▶ _Required work_:
Starting at the first line of the data below, write out each line exactly until you reach the line containing "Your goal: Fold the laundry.", and include that line too.

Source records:
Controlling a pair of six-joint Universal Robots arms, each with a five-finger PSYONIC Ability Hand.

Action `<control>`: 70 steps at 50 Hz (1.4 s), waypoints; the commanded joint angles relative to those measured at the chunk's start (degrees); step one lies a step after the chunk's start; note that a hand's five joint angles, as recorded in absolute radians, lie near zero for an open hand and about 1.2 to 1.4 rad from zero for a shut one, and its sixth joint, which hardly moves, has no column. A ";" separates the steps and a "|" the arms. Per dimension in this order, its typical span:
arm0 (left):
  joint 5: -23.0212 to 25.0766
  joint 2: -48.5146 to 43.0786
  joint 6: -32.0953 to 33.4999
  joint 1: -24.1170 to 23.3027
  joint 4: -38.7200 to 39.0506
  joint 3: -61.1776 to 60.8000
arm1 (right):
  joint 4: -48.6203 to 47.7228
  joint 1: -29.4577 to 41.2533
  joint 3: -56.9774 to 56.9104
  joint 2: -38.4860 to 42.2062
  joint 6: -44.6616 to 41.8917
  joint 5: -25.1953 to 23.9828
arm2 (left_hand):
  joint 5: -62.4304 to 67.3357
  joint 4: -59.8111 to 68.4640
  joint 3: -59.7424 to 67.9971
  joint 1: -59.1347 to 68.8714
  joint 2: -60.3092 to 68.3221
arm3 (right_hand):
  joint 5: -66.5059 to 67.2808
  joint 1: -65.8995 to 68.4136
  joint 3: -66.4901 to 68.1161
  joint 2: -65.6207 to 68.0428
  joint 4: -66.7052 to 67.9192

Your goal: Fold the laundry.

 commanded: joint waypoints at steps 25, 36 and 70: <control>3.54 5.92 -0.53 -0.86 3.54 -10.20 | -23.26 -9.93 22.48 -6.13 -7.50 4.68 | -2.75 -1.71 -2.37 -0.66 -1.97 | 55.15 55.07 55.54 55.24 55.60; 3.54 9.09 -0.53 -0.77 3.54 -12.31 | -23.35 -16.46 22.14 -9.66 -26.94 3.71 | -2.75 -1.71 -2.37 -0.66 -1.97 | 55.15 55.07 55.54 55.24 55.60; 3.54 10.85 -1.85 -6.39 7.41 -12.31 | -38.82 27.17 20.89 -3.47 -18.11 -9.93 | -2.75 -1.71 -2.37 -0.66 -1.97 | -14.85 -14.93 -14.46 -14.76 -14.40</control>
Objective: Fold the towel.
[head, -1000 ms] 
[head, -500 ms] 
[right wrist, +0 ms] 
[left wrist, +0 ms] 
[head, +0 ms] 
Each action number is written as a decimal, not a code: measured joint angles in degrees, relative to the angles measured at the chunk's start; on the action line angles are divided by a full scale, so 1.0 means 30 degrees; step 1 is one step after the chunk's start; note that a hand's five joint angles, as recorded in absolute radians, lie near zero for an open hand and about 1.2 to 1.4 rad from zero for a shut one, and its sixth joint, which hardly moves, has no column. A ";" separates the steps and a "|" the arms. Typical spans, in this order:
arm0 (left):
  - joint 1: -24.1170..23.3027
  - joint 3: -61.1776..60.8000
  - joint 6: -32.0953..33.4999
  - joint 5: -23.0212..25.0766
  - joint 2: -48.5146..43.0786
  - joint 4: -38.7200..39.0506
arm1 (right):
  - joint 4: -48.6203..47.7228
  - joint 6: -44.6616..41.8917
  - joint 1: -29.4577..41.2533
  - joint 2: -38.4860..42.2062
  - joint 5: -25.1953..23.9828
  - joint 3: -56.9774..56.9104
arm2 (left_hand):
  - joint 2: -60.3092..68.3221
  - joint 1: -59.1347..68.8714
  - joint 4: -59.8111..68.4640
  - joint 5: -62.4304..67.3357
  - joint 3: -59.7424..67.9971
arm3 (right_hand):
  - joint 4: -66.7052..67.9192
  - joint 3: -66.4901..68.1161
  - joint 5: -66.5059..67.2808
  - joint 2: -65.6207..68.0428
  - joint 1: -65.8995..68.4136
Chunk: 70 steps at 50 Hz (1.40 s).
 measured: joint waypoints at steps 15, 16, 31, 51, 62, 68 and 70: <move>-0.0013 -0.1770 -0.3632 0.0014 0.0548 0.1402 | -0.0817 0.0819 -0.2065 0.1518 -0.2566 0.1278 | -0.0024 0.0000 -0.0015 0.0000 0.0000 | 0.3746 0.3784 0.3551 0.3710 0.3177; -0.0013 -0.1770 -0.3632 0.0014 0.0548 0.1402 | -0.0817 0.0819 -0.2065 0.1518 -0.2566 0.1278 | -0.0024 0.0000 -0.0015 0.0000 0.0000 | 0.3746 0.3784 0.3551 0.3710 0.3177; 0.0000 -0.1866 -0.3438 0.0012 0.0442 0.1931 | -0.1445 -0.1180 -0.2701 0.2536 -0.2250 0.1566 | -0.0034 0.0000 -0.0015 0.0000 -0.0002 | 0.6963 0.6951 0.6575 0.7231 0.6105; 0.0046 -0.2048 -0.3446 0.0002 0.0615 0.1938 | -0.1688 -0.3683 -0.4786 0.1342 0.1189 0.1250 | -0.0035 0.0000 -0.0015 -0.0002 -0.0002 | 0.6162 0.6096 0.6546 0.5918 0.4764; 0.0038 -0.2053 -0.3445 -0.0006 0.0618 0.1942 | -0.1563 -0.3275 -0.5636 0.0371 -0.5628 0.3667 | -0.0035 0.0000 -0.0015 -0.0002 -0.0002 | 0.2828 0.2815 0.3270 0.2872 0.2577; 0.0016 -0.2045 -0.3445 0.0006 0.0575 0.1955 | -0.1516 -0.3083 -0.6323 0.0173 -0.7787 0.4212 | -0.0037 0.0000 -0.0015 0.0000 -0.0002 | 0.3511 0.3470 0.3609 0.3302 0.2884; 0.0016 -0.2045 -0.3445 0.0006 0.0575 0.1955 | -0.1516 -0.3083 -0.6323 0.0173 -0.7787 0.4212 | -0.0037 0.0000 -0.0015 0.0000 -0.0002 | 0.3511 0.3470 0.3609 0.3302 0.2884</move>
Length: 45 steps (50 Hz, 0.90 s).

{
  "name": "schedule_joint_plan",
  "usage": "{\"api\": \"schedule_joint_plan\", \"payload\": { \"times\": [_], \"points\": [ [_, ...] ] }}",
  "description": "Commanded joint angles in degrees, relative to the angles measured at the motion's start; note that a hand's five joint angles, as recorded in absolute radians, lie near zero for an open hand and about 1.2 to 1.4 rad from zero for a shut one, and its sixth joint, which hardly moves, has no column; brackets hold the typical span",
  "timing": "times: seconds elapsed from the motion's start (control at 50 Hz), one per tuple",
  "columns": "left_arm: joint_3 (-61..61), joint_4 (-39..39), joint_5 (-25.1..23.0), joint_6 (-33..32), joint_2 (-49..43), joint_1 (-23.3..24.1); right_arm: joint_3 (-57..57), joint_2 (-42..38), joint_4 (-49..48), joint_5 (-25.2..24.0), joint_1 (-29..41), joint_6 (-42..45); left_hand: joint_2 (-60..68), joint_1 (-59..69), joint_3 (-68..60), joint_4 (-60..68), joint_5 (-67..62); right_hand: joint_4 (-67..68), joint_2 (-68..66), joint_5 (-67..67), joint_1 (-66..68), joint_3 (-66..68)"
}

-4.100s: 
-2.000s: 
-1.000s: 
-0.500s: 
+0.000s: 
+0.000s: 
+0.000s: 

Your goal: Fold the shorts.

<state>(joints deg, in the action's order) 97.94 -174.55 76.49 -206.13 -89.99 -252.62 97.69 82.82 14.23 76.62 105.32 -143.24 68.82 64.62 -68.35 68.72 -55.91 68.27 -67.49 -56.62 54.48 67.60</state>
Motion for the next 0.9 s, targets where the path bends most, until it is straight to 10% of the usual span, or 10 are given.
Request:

▶ _Answer space_:
Controlling a pair of six-joint Universal Robots arms, each with a five-finger PSYONIC Ability Hand.

Action `<control>`: 70 steps at 50 Hz (1.4 s), waypoints; the commanded joint angles relative to those measured at the chunk's start (degrees); step one lies a step after the chunk's start; note that a hand's five joint angles, as recorded in absolute radians, lie near zero for an open hand and about 1.2 to 1.4 rad from zero for a shut one, and its sixth joint, which hardly moves, has no column. A ";" separates the steps and a "|" the arms. Per dimension in this order, its typical span:
arm0 (left):
  joint 5: -23.0212 to 25.0766
  joint 2: -48.5146 to 43.0786
  joint 6: -32.0953 to 33.4999
  joint 1: -24.1170 to 23.3027
  joint 4: -38.7200 to 39.0506
  joint 3: -61.1776 to 60.8000
arm1 (right):
  joint 4: -48.6203 to 47.7228
  joint 1: -29.4577 to 41.2533
  joint 3: -56.9774 to 56.9104
  joint 2: -38.4860 to 42.2062
  joint 6: -44.6616 to 41.8917
  joint 5: -25.1953 to 23.9828
arm2 (left_hand):
  joint 5: -62.4304 to 67.3357
  joint 4: -59.8111 to 68.4640
  joint 3: -59.7424 to 67.9971
  joint 1: -59.1347 to 68.8714
  joint 2: -60.3092 to 68.3221
arm3 (right_hand):
  joint 5: -66.5059 to 67.2808
  joint 1: -65.8995 to 68.4136
  joint 3: -66.4901 to 68.1161
  joint 2: -65.6207 to 68.0428
  joint 4: -66.7052 to 67.9192

Your goal: Fold the laundry.

Here the output is complete.